While the show tried to turn her inclusion in the show into a massive twist where she was supposed to be the main antagonist all along, her appearance was just bafflingly nonsensical. Her near-supernatural intellect, psychological prowess, and ability to predict nearly everything just turned the show from a cool detective show that had actual deductions to a battle of demigods.
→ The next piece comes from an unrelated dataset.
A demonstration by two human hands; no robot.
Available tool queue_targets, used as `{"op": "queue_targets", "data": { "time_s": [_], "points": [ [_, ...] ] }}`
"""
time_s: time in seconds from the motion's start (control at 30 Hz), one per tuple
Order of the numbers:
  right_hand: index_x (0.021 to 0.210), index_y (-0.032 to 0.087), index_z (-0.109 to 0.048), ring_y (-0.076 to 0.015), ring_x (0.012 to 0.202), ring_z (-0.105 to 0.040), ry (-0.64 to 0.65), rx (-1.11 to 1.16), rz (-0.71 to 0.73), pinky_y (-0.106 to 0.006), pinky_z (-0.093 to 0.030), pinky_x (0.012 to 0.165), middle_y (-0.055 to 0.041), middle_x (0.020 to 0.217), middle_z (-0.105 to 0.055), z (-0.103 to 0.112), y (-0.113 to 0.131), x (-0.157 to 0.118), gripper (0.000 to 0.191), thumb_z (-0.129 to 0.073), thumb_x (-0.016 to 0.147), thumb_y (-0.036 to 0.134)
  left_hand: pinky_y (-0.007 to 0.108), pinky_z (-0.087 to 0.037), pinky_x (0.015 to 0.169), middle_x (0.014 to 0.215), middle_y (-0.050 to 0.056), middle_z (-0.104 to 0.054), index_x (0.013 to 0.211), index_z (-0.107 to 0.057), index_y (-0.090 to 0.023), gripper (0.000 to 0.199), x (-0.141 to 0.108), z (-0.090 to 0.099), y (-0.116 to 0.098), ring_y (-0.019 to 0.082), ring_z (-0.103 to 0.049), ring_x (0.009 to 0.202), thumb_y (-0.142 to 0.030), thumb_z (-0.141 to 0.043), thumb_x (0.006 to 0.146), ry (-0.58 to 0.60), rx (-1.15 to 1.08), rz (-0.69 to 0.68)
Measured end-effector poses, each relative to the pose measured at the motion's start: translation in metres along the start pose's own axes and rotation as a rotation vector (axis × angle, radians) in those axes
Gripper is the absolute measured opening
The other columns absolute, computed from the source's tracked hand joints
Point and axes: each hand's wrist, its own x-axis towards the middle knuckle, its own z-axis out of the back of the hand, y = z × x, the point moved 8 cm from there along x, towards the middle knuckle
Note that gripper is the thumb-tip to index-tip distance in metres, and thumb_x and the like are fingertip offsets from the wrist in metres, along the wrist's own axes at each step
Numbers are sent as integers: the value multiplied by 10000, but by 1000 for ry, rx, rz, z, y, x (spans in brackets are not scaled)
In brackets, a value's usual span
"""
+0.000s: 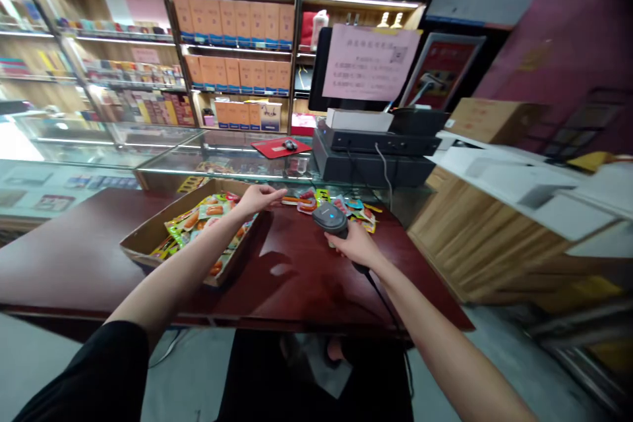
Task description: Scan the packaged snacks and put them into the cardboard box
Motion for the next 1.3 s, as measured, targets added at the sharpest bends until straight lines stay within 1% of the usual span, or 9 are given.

Her incarceration, the weird pranks she plays on Holmes, and even the ending where she got to reunite with her siblings after murdering a bunch of people — it still doesn’t make any more sense than the day they revealed her existence.
9) Lucifer – Lucifer’s Daughter

While Aurora “Rory” Decker-Morningstar (Brianna Hildebrand) wasn’t actually that bad a character, her inclusion at the tail end of the show just didn’t make sense.
After spending multiple seasons and years dedicated to multiple great story arcs, I just don’t understand why the show would introduce something completely new instead of focusing on what they had already built. When the ending could have focused on any of the many beloved characters, it instead spent the little time they had toward the end to explore a completely new character and relationship dynamic. All because of what? To make Lucifer (Tom Ellis) go back to Hell to become its healer? They could have chosen any other reasoning for that, especially after spending years building up to it. Overall, the Rory storyline ended up feeling half-baked and way less of a twist than what showrunners perhaps hoped it would be.
10) Sherlock – Moriarty Lives?

Aside from the Eurus problem that the final season of Sherlock is plagued with, the BBC also messed up when it comes to one of the most iconic — if not the most — characters of the series, i.e., Jim Moriarty (Andrew Scott). The end of Season 3 teased the return of the main antagonist from the previous seasons, much to the delight and anticipation of the “Sherlocked” viewers.
But instead, it turned out to be another one of Eurus’s pranks/games/plays? The “twist” that Moriarty wasn’t just dead but he was following along with the antics of his apparent archnemesis’s sibling felt flat and reduced a complicated, saucy, deliciously evil, and layered character to a sidekick. And that felt like a personal affront rather than a good twist, to be honest.